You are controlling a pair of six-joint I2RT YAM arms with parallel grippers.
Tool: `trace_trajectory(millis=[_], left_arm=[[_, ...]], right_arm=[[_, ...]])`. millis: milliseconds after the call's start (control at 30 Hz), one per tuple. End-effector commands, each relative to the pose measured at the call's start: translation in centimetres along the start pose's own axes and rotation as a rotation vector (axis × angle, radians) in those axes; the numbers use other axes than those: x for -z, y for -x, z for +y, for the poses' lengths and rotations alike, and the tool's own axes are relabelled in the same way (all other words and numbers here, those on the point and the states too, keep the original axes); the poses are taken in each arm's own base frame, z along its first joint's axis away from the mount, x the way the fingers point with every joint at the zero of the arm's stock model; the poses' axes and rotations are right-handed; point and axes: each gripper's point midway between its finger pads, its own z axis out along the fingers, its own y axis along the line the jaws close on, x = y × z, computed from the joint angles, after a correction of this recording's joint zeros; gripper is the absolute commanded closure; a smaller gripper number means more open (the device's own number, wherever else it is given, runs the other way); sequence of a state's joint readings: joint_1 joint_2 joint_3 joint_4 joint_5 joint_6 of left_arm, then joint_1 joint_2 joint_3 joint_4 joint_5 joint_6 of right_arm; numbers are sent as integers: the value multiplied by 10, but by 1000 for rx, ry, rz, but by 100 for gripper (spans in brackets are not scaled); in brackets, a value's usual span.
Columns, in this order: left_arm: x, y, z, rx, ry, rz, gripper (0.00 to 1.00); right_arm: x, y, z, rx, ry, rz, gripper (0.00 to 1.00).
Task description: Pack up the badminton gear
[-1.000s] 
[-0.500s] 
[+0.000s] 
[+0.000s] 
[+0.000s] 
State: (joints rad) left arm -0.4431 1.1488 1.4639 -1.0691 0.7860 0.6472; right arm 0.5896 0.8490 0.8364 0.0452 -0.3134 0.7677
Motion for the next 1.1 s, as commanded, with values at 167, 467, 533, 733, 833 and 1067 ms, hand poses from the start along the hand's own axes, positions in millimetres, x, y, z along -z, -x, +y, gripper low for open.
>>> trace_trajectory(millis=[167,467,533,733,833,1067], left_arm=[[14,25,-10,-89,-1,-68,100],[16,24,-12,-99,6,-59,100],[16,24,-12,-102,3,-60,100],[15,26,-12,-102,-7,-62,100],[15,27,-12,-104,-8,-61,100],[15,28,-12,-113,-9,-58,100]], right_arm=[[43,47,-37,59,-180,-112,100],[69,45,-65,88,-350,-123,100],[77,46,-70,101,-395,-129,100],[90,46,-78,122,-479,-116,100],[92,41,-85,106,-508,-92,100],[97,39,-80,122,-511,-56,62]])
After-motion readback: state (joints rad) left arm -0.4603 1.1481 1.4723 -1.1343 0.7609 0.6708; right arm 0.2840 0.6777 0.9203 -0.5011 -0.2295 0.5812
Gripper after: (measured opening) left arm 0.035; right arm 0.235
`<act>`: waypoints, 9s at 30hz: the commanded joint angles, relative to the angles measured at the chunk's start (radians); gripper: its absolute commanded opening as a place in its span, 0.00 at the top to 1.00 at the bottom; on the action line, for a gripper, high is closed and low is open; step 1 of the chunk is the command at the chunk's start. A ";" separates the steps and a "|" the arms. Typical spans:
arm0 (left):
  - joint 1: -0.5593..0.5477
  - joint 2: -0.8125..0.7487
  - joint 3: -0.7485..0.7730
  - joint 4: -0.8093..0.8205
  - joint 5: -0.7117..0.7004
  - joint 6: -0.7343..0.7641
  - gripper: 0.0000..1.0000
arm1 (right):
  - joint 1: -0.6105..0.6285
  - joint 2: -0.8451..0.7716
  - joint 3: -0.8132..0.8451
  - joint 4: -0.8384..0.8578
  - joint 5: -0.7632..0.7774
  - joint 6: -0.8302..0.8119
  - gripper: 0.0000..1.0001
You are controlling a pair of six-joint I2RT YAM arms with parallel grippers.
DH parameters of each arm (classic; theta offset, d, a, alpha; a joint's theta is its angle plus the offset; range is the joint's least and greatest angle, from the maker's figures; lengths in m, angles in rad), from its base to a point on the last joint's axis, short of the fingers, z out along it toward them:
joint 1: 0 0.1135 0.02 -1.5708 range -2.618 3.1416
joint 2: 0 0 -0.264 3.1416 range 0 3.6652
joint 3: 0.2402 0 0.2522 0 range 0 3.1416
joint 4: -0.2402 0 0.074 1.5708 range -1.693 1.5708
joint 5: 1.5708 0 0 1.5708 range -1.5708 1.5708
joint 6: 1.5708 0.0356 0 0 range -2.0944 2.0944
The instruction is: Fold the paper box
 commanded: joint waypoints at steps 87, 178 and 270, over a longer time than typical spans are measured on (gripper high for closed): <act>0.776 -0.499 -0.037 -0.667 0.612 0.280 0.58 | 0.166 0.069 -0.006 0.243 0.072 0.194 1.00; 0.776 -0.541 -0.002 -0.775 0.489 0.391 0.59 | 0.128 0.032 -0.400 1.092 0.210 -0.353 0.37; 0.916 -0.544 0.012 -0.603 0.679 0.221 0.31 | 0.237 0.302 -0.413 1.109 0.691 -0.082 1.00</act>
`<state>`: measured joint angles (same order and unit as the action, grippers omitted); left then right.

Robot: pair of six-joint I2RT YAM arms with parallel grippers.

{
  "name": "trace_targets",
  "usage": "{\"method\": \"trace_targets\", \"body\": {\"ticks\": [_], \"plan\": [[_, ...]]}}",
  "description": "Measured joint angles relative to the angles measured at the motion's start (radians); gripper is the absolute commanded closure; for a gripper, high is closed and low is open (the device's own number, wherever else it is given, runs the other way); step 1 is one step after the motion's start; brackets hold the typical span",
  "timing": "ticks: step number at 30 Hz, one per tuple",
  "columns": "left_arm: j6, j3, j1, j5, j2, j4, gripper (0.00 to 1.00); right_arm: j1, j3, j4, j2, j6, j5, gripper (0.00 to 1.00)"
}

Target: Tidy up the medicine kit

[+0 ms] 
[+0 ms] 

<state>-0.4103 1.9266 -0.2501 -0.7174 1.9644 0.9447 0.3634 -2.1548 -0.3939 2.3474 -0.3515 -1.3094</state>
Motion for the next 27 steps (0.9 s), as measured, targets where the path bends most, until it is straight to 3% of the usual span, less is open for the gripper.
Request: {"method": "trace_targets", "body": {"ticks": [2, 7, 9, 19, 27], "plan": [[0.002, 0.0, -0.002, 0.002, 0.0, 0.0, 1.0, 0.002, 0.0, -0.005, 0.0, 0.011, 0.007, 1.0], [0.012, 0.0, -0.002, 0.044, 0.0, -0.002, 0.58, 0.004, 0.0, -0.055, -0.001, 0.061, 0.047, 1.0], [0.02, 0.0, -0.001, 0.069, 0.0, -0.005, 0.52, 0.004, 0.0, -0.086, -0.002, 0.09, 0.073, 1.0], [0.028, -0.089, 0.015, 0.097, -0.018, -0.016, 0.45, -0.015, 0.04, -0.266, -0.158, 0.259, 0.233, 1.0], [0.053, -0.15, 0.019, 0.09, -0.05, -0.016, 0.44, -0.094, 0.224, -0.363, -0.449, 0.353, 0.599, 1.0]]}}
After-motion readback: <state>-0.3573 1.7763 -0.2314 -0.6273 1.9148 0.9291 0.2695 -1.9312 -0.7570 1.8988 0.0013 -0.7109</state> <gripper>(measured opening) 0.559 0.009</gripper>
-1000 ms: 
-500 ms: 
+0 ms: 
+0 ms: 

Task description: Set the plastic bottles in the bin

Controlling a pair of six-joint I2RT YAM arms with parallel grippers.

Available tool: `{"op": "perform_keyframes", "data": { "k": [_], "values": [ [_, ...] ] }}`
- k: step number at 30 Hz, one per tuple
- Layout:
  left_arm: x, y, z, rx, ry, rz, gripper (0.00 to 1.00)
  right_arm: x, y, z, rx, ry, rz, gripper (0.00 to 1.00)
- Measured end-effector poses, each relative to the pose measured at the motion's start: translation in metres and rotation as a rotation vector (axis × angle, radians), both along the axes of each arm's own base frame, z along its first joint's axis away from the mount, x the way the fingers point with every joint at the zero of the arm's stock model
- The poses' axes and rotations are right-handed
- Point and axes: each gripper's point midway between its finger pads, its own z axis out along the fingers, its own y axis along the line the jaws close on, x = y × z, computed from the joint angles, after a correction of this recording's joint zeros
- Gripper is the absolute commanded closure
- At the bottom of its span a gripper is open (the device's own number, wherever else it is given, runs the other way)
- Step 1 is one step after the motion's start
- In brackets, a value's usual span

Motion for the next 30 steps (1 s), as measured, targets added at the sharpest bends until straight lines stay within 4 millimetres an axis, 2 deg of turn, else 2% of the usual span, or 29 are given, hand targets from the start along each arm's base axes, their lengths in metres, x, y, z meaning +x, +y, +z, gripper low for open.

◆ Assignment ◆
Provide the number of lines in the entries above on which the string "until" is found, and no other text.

◆ Output ◆
2